There's an old adage: If you want to see bucks, then you better be seeing does. Deer hunting seasons often get broken down into the pre-rut, the rut, and the post- or late-rut periods, and almost all that activity revolves around breeding. As far as deer hunters are concerned, the most important deer in your herd during the autumn should be adult does that are coming into estrous. Sometimes we see does accompanied by that year's fawns. This doesn't mean those deer aren't ready to breed, but they aren't always a buck's first choice. Adult does ready to breed are usually more solitary (partly because they are getting chased) or are traveling with other adults. In essence, if you're attracting does to your hunting area, you'll be on the right track and enhancing your odds of a harvest. Whether you're aiming for a big bruiser buck or have female deer in your crosshairs to fill the freezer, these are our best pieces of advice in terms of attracting the ladies.
It might sound fantastically simplistic, but deer are on the hunt for food day in and day out. Finding quality food sources that deer are using is as easy as scouting them out and placing a stand in the area, but you will want them coming back for years. Stands of mature oak trees are one of the best areas to find acorns—and when you find acorns, you will find deer.
Food plots are also a tried-and-true way to attract deer, and they work. This is a method that will require some effort, some land, and some time, but having a viable food plot can be the beginning of some of the best hunting you can have.
Mineral sites for deer may come under the auspices of food (and rightly so), but in areas where they are legal, they can bring deer in like no other. These sites are not only good at attracting does and their sisters, but they are also great places for a trail camera. Does love to travel in groups—even small groups—so when one finds a site that it likes and trusts, others will follow. Maybe the best part is that even after a mineral site is removed, deer will keep coming back long afterward. The best times to start your mineral licks are in February and March after the season is over, continuing right up to opening day.
A water source you create, or water that is local and nearby, is a necessity of life for deer and other creatures, especially during the heat of the summer. Many farm markets and even the big box stores carry the gear for people to create a drinking location, particularly rubber-lined tubs that one person can easily carry. Tubs are reasonably priced but take a little work to get into the ground, depending on your area. They are not deep enough to be considered a threat for drowning, and you may have to put water in it yourself based on the conditions. But as long as the regulations say you can do it, putting in a water source will have animals, including deer, coming in to quench their thirst.

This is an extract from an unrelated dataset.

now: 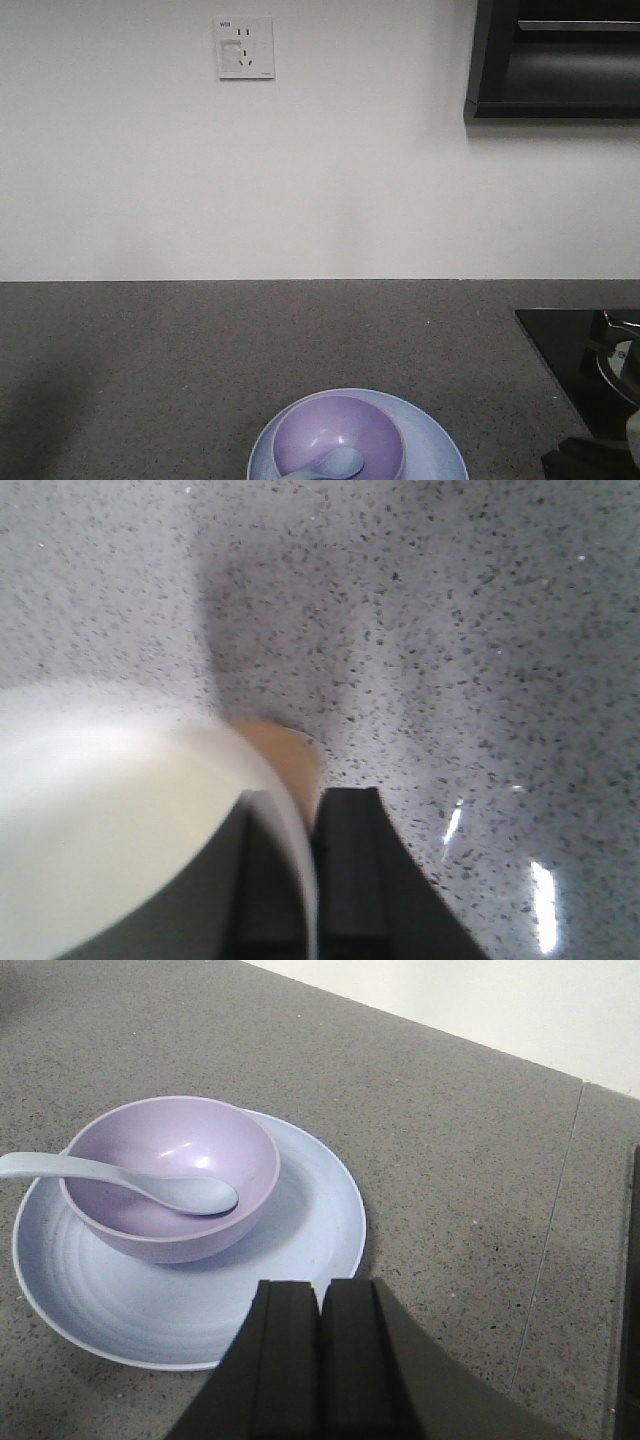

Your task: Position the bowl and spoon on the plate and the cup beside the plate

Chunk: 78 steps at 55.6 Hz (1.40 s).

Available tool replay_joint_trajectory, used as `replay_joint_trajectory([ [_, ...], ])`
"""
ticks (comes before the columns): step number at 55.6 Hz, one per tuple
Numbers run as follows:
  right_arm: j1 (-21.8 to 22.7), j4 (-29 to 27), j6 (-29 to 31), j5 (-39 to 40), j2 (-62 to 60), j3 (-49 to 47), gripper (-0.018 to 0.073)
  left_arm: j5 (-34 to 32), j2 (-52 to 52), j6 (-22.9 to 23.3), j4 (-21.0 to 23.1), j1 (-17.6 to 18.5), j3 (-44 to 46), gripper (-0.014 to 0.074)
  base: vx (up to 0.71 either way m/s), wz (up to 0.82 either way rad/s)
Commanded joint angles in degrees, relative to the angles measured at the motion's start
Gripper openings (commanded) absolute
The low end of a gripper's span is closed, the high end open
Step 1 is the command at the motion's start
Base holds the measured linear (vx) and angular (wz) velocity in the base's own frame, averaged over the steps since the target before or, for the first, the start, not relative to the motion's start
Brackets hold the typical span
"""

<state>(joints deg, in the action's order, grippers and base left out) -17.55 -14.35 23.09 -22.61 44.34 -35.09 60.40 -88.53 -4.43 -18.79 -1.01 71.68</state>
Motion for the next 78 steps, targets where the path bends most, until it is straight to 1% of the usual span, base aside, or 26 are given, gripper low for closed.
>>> replay_joint_trajectory([
  [1,0.3,0.2,0.6,4.6,-0.4,-1.7,-0.0001,-0.9,2.8,0.1,1.7,-0.1,2.4,-0.0009,0.0,0.0],
  [7,0.3,0.2,0.6,4.7,-0.4,-1.7,-0.0001,0.2,4.1,0.0,4.9,0.4,4.3,-0.0008,0.0,0.0],
  [16,0.3,0.1,0.6,4.7,-0.4,-1.7,-0.0001,1.2,6.4,0.0,9.9,3.4,8.4,-0.0006,0.0,0.0],
  [22,0.3,0.1,0.6,4.7,-0.4,-1.7,-0.0001,0.9,7.4,0.0,15.5,6.0,11.5,-0.0003,0.0,0.0],
  [27,0.3,0.1,0.6,4.7,-0.4,-1.7,-0.0001,0.7,7.5,0.2,21.5,8.0,13.7,-0.0001,0.0,0.0],
  [31,0.3,-0.1,0.6,4.6,-0.4,-1.7,-0.0001,0.2,7.3,0.0,24.8,10.0,15.1,0.0,0.0,0.0],
  [36,0.3,-0.2,0.6,4.6,-0.4,-1.7,-0.0001,-0.6,6.7,-1.7,26.5,12.9,15.8,0.0,0.0,0.0],
  [40,0.3,-1.2,0.6,4.7,-0.4,-1.7,-0.0001,-1.4,6.0,-4.9,27.9,15.5,15.8,0.0,0.0,0.0],
  [45,0.3,-2.1,0.6,4.9,-0.4,-1.7,-0.0001,-1.9,4.8,-7.0,28.8,18.9,15.9,0.0,0.0,0.0],
  [56,0.3,-2.1,0.6,4.9,-0.4,-1.7,-0.0001,-1.1,1.7,-7.0,28.8,24.8,16.2,0.0,0.0,0.0],
  [62,0.3,-2.1,0.6,4.9,-0.4,-1.7,-0.0001,-0.4,0.3,-7.0,27.7,28.0,16.2,0.0,0.0,0.0],
  [67,0.3,-2.1,0.6,4.8,-0.4,-1.7,-0.0001,-0.6,-0.5,-6.6,25.2,29.5,16.2,0.0,0.0,0.0],
  [78,0.3,-2.0,0.6,4.5,-0.4,-1.7,-0.0001,1.0,-1.8,-5.3,25.3,30.1,16.2,0.0,0.0,0.0],
])
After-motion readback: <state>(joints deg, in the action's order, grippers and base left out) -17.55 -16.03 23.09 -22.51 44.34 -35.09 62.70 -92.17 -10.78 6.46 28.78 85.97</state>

Cutting or trimming shooting lanes around our stands goes without saying, but deer are creatures of habit and will take the path of least resistance whenever possible. In this way, it is a great idea to trim and open the trails that deer are using around your stand—in fact, your entire hunting area.
Not only that, but felling softer-wood trees will create a buffet of buds, twigs, and leaves for deer to munch on and will encourage them to come back for more. Even with their unpredictability, deer will use an area that is easily moved through and has food and water.
Use Some Rope
This is unconventional to some, but the placement of rope barriers around your property can have the effect of steering deer toward you as much as making them actually want to enter the area. This is not meant to keep them out or stop them from moving in, but simply to create a path for them that you can count on to see deer regularly. It's better to avoid open areas of your land. So if you don't currently have fences, place some strategically located ropes to leave open areas for deer to enter and truthfully escape. If deer don't think that they can get out, they won't come in.
The Mock Scrape Effect
We make mock scrapes to attract bucks that are rutting and on the lookout for does in estrous, but having an active scrape in your area will keep many deer attracted and interested. They're naturally curious as to which one of their kind made it, and which one is watching over it. A mock scrape is pretty easy to make and maintain, and it can have plenty of realism for deer if done right. Have an overhead licking branch, with scents added to the ground whether it is does in heat lure or intruder buck. One easy addition is to take a shed antler with you to scrape clear the ground with, giving it an even more realistic look.